We’ve seen this game before in many variations. Harvest Moon helped streamline simulation-RPGs in the 90s. Animal Crossing helped popularize the genre as well.

Steven Spielberg’s Ready Player One won’t be the first film about simulation gaming. However, it once again introduces the conversation about how we embrace alternate realities and what we can learn about ourselves from them

After pressing start on the menu screen your introduced to Stardew Valley with a cutscene about the passing of your grandfather and an inheritance that you will obtain when your life becomes mundane and you can no longer stand it.

You see your created character wasting away in a cubicle when he/she withdraws the letter. Your grandfather leaves you a farm in Stardew Valley. Your character leaves their job to live on that farm

The thing that has really stuck with me in my multiple hours of gameplay is the subtleties of what remains in that story. The growth of your character, your farm, your community are all fascinated.
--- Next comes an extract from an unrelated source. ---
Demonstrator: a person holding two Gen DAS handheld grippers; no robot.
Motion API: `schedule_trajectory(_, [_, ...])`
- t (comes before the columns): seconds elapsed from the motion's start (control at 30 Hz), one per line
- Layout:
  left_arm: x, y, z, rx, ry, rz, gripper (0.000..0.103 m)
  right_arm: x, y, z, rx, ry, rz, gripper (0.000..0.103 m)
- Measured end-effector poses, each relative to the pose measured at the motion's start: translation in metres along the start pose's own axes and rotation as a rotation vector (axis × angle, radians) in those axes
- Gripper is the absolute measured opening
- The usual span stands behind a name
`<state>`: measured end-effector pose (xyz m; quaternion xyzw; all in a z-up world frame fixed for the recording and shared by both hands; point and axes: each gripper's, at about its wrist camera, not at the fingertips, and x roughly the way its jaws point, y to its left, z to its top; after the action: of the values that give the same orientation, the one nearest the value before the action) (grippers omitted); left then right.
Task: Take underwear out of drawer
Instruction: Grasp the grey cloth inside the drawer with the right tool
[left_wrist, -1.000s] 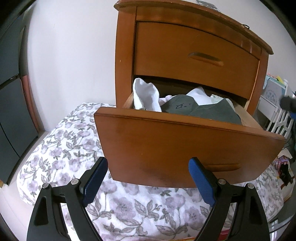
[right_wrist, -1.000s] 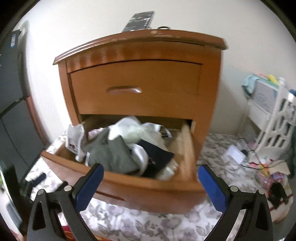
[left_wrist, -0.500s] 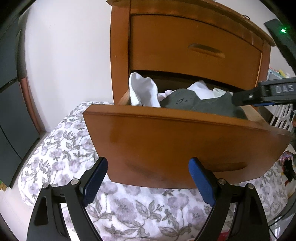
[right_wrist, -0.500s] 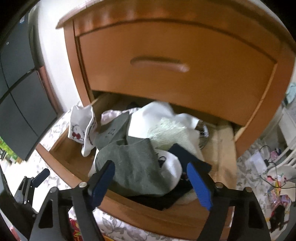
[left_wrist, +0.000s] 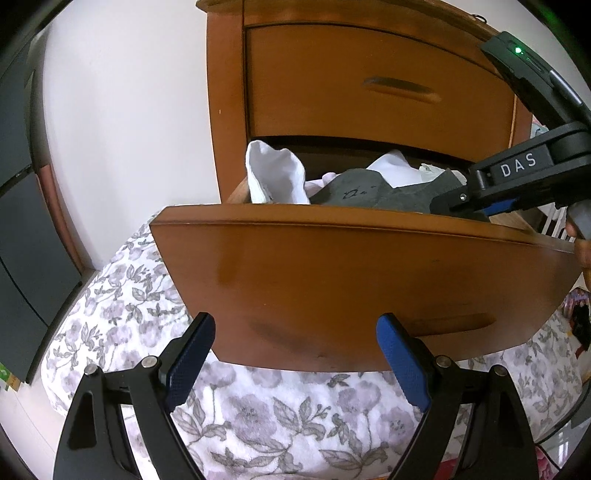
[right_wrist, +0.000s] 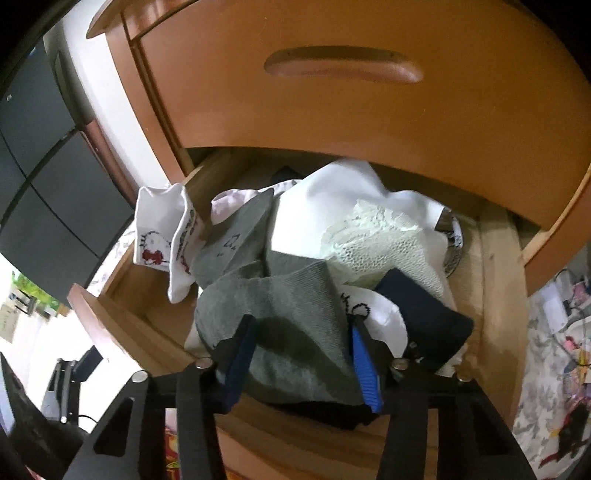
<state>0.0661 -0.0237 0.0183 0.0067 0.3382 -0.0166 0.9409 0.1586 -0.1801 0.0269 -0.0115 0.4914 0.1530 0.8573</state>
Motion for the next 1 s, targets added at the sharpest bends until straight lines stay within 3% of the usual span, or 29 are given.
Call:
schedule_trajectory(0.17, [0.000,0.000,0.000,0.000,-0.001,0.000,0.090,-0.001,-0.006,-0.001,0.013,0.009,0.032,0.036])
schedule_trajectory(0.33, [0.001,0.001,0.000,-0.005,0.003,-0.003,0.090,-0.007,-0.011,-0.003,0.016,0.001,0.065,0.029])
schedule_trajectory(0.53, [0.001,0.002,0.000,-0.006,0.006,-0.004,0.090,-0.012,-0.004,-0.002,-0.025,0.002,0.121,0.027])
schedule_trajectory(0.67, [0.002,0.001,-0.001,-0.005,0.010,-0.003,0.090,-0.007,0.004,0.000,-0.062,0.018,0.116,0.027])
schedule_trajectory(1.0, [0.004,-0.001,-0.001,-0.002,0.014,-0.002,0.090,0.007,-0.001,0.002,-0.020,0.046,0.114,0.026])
My wife and I play side-by-side and it’s intriguing how differently we prioritize certain things. What does that say about us, who we are?
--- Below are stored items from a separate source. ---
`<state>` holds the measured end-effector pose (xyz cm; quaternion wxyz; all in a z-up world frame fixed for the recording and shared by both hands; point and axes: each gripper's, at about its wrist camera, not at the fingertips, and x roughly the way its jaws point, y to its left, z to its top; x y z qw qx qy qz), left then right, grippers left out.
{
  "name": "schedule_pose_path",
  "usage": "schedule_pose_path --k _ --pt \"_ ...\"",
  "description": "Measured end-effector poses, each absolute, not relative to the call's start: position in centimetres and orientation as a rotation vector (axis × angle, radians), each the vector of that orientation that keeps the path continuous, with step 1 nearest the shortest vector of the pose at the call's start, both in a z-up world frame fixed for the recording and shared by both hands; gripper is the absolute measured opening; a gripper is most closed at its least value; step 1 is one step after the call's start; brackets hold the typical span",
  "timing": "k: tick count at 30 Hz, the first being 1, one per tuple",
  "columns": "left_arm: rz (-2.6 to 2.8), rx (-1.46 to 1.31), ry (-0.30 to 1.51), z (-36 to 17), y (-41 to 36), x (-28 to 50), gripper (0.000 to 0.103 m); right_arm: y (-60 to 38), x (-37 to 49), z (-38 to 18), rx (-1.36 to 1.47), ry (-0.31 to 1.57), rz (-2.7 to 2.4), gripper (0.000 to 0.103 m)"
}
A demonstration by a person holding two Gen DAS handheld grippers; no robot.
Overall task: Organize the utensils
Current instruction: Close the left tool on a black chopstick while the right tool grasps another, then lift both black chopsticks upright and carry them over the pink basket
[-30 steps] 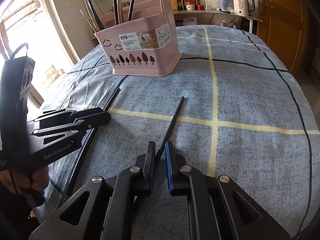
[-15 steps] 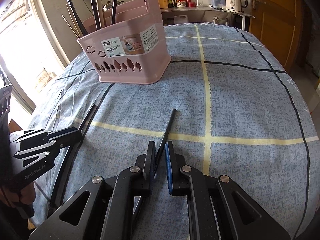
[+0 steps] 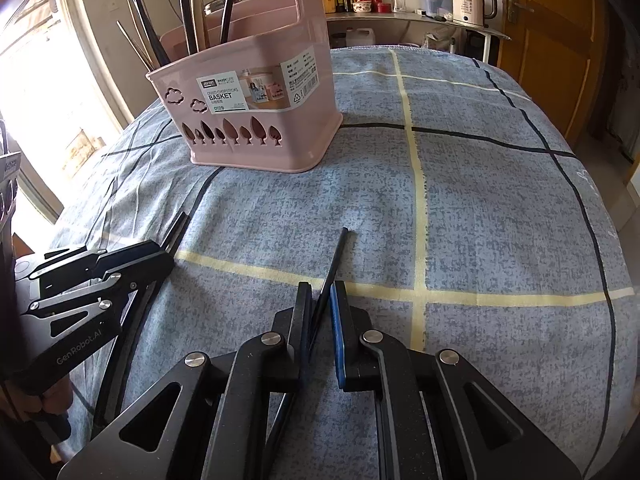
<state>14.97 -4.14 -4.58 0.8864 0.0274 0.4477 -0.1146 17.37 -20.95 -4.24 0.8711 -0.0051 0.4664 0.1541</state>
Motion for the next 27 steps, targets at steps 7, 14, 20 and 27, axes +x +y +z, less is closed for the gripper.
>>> schedule_pose_path --k 7,14,20,27 --pt "-0.254 0.051 0.941 -4.4 -4.3 15.2 0.007 -21.0 17.7 -4.2 0.003 0.983 0.353 0.008" --pt "-0.284 0.013 0.913 -2.3 -3.8 14.7 0.007 -21.0 16.8 -2.4 0.037 0.933 0.394 0.006" --pt "-0.319 -0.01 0.82 2.1 -3.1 13.7 0.006 -21.0 16.0 1.4 0.055 0.833 0.432 0.005" --pt "-0.342 -0.007 0.682 7.7 -2.2 12.7 0.005 -21.4 15.2 6.5 0.062 0.701 0.449 0.005"
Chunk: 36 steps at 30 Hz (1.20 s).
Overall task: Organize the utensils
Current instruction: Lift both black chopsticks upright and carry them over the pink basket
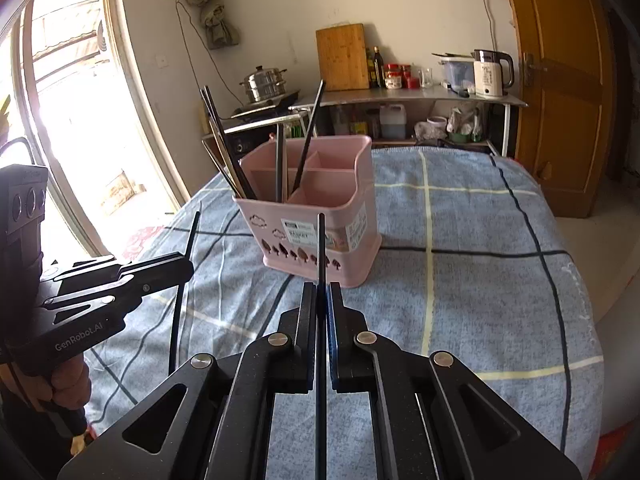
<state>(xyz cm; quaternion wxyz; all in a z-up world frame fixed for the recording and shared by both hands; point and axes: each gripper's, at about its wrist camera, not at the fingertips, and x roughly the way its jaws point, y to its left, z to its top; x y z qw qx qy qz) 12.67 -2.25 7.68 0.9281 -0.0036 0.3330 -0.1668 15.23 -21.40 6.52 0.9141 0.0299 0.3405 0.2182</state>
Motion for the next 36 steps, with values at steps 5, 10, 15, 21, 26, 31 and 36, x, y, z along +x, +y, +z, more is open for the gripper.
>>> schedule_pose_path --k 5,10,15,21,26,31,36 --pt "-0.352 -0.004 0.609 10.3 -1.8 12.0 0.006 -22.0 14.8 9.3 0.064 0.626 0.447 0.005" --pt "-0.366 -0.011 0.591 11.0 -1.4 11.9 0.006 -22.2 14.3 10.8 0.062 0.586 0.449 0.005" --pt "-0.392 -0.018 0.594 10.9 -1.2 11.1 0.006 -22.4 13.5 10.8 0.059 0.584 0.461 0.005" --pt "-0.398 -0.02 0.6 11.2 -0.8 10.1 0.006 -22.6 12.8 11.0 0.049 0.576 0.473 0.005" --pt "-0.399 -0.014 0.606 11.4 -0.6 9.6 0.005 -22.2 12.3 10.9 0.027 0.587 0.486 0.005" --pt "-0.406 -0.002 0.622 11.3 -0.3 8.9 0.005 -22.5 11.6 11.0 0.01 0.592 0.485 0.005" --pt "-0.407 0.017 0.628 11.5 -0.2 8.3 0.005 -22.6 10.9 11.2 -0.01 0.589 0.486 0.005"
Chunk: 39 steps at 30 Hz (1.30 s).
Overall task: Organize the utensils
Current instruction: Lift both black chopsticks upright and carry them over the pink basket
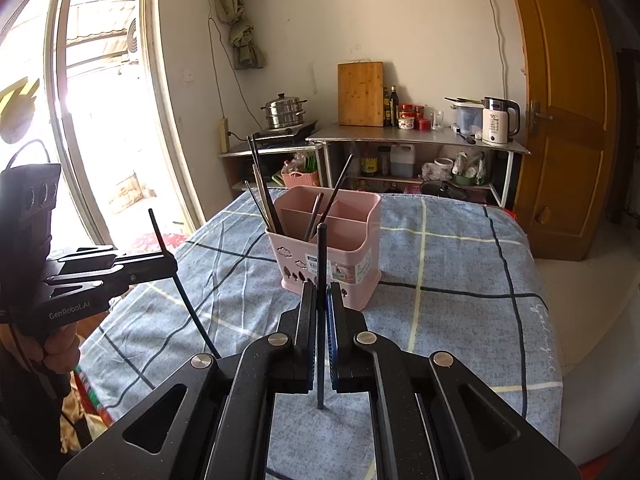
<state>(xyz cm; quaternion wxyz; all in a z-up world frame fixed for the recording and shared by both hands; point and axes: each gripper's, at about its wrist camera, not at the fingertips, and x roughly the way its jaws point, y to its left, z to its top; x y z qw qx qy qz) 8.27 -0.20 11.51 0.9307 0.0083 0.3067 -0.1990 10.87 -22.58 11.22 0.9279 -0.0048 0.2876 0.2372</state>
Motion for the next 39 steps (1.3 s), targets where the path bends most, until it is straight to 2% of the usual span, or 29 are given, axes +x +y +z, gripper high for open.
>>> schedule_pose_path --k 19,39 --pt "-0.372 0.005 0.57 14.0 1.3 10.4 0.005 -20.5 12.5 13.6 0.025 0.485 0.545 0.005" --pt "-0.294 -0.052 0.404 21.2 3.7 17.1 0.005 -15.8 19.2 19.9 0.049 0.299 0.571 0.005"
I’m reading Jane McGonigal’s book “Reality is Broken” about how much of our analytical brainpower goes into serial gaming. Our lives are comfortably consistent with our jobs and day-to-day woes.

I can do my job blindfolded some days, so it’s not farfetched to say, in the past month, that my problem-solving skills have been hard at work playing Stardew Valley. Figuring out when/how to grow my garden or profit from my farm.

There’s untapped potential in the idea that our lives aren’t as fulfilling as our virtual realities. For gamers, this may be especially true. McGonigal explores concepts of integrating these lives so the reward-system of our brains is more fulfilled outside these virtual worlds.

It’s worth a deeper discussion than a few paragraph blogpost, but what I can say is non-story based games have ways of revealing things about ourselves.

Projecting ourselves onto these virtual sprites and playing in a way that suits our perspectives or motives – there’s so much power in that. We should talk about that more.